■ ABOUT THIS TASK:
The answer must be the full data, restated word for word, with no pictures in it.

====

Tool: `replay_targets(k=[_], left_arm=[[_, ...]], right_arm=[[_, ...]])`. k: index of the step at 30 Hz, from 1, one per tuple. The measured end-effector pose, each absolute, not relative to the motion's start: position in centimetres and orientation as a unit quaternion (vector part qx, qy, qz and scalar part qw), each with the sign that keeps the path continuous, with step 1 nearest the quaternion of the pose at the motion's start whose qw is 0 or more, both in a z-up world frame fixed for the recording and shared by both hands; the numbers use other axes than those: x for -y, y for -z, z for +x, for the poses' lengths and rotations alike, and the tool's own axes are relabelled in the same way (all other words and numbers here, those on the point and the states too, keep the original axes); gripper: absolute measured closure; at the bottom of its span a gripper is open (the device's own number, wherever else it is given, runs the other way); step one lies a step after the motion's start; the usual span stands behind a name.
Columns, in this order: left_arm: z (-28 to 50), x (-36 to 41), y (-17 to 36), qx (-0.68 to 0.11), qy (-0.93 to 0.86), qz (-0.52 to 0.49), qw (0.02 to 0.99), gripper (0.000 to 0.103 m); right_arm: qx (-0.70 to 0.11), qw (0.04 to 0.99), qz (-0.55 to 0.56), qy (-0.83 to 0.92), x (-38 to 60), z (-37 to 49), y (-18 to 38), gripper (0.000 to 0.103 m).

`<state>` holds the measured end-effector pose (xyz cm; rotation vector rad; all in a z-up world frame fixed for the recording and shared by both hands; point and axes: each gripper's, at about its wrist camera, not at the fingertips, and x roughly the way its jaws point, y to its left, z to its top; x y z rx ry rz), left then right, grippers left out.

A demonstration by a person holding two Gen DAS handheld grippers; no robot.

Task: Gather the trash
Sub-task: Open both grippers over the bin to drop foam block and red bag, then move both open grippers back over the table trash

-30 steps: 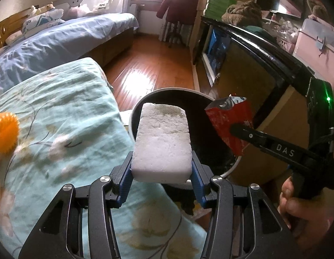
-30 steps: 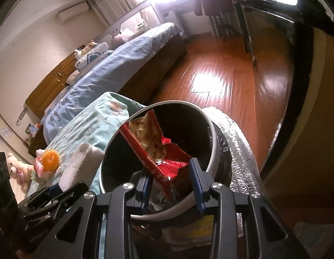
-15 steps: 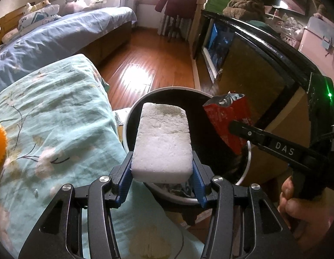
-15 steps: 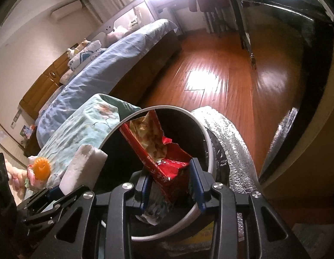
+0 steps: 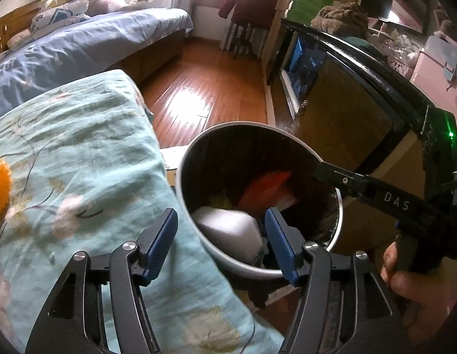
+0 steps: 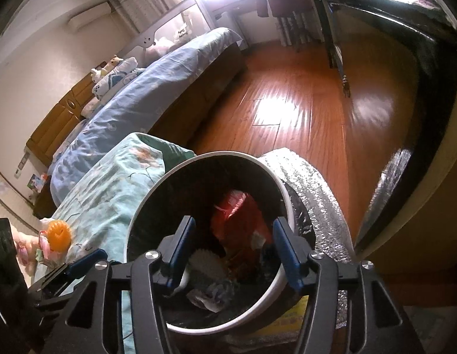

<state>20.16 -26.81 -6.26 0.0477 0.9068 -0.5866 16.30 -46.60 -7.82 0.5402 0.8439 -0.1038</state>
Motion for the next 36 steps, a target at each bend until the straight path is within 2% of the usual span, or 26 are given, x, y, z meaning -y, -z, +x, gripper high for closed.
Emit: replay_targets(k=[4,12,17,19,21,23,36], left_arm=[[19.1,24.7,6.5,-0.432,0.268,0.008,0.861,0.040],[17.4,19.0,6.7,-0.429,0.225,-0.032,0.874,0.040],[16.8,15.3,6.6,-0.425,0.195,-0.051,0.883,0.040],[16.6,13.9,6.5,-0.423,0.183,-0.061,0.885,0.040],[16.5,12.8,6.5,-0.422,0.174,-0.066,0.888,0.040],[16.3,11.8,6.4,-0.420,0.163,-0.072,0.890,0.040],[15.2,4.7,6.3,-0.412,0.106,-0.111,0.898,0.039]], right_arm=[[-0.403,0.878,0.254,0.042,45.5,15.7,7.6,0.044],[-0.397,0.886,0.240,0.009,41.9,15.1,6.9,0.031],[-0.391,0.889,0.237,-0.016,39.4,15.1,6.1,0.028],[-0.389,0.890,0.235,-0.027,38.5,15.1,5.8,0.024],[-0.387,0.892,0.233,-0.037,37.6,15.2,5.6,0.013],[-0.384,0.894,0.228,-0.048,36.6,15.3,5.4,0.009],[-0.416,0.880,0.188,-0.130,29.3,16.9,5.0,0.007]])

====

■ OUTPUT OF THE EXERCISE:
Tool: `replay_targets(k=[_], left_arm=[[_, ...]], right_arm=[[_, ...]])`. k: index of the step at 30 Hz, from 1, one per tuple. The measured end-effector pose, each absolute, not relative to the motion's start: position in centimetres and orientation as a unit quaternion (vector part qx, qy, qz and scalar part qw), each with the sign that keeps the path continuous, with step 1 nearest the quaternion of the pose at the motion's start whose qw is 0 or more, both in a z-up world frame fixed for the recording and shared by both hands; the numbers use other axes than those: x for -y, y for -z, z for +x, for the poses' lengths and rotations alike, and the tool's own axes are relabelled in the same way (all other words and numbers here, those on the point and the states too, keep the original axes); gripper: absolute measured closure; at the bottom of its span a gripper is open (the device's own number, wherever else it is given, runs the other way); step one lies a step after the motion's start; the usual span stands behind a name.
Columns, in this order: left_arm: z (-28 to 50), x (-36 to 41), y (-17 to 36), qx (-0.68 to 0.11), qy (-0.93 to 0.86), qz (-0.52 to 0.49), qw (0.02 to 0.99), gripper (0.000 to 0.103 m); right_arm: qx (-0.70 to 0.11), qw (0.04 to 0.99), qz (-0.55 to 0.56), qy (-0.83 to 0.92), x (-38 to 60), z (-37 to 49), y (-18 to 38), gripper (0.000 to 0.103 m).

`<state>` holds the measured end-effector pose (xyz cm; rotation vector rad; all in a z-up world frame fixed for the recording and shared by both hands; point and axes: each gripper's, at about its wrist camera, not at the fingertips, and x roughly the way its jaws point, y to its left, z to its top; x y z rx ry rz), left then right, grippers left out.

A demonstration by a person holding two Gen DAS handheld grippers; no robot.

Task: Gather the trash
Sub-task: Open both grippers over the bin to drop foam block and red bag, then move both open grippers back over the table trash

-30 steps: 
-30 steps: 
-15 steps: 
-15 steps: 
+0 steps: 
+0 steps: 

<state>20.16 -26.81 -6.26 0.0477 0.9068 -0.5866 16.30 -46.60 -7.82 0.5402 0.8439 -0.1038</state>
Motion for the next 36 steps, a target at each bend until the straight path is within 2% of the usual span, or 26 are given, x, y, z meaning -y, -z, +x, gripper high for closed.
Emit: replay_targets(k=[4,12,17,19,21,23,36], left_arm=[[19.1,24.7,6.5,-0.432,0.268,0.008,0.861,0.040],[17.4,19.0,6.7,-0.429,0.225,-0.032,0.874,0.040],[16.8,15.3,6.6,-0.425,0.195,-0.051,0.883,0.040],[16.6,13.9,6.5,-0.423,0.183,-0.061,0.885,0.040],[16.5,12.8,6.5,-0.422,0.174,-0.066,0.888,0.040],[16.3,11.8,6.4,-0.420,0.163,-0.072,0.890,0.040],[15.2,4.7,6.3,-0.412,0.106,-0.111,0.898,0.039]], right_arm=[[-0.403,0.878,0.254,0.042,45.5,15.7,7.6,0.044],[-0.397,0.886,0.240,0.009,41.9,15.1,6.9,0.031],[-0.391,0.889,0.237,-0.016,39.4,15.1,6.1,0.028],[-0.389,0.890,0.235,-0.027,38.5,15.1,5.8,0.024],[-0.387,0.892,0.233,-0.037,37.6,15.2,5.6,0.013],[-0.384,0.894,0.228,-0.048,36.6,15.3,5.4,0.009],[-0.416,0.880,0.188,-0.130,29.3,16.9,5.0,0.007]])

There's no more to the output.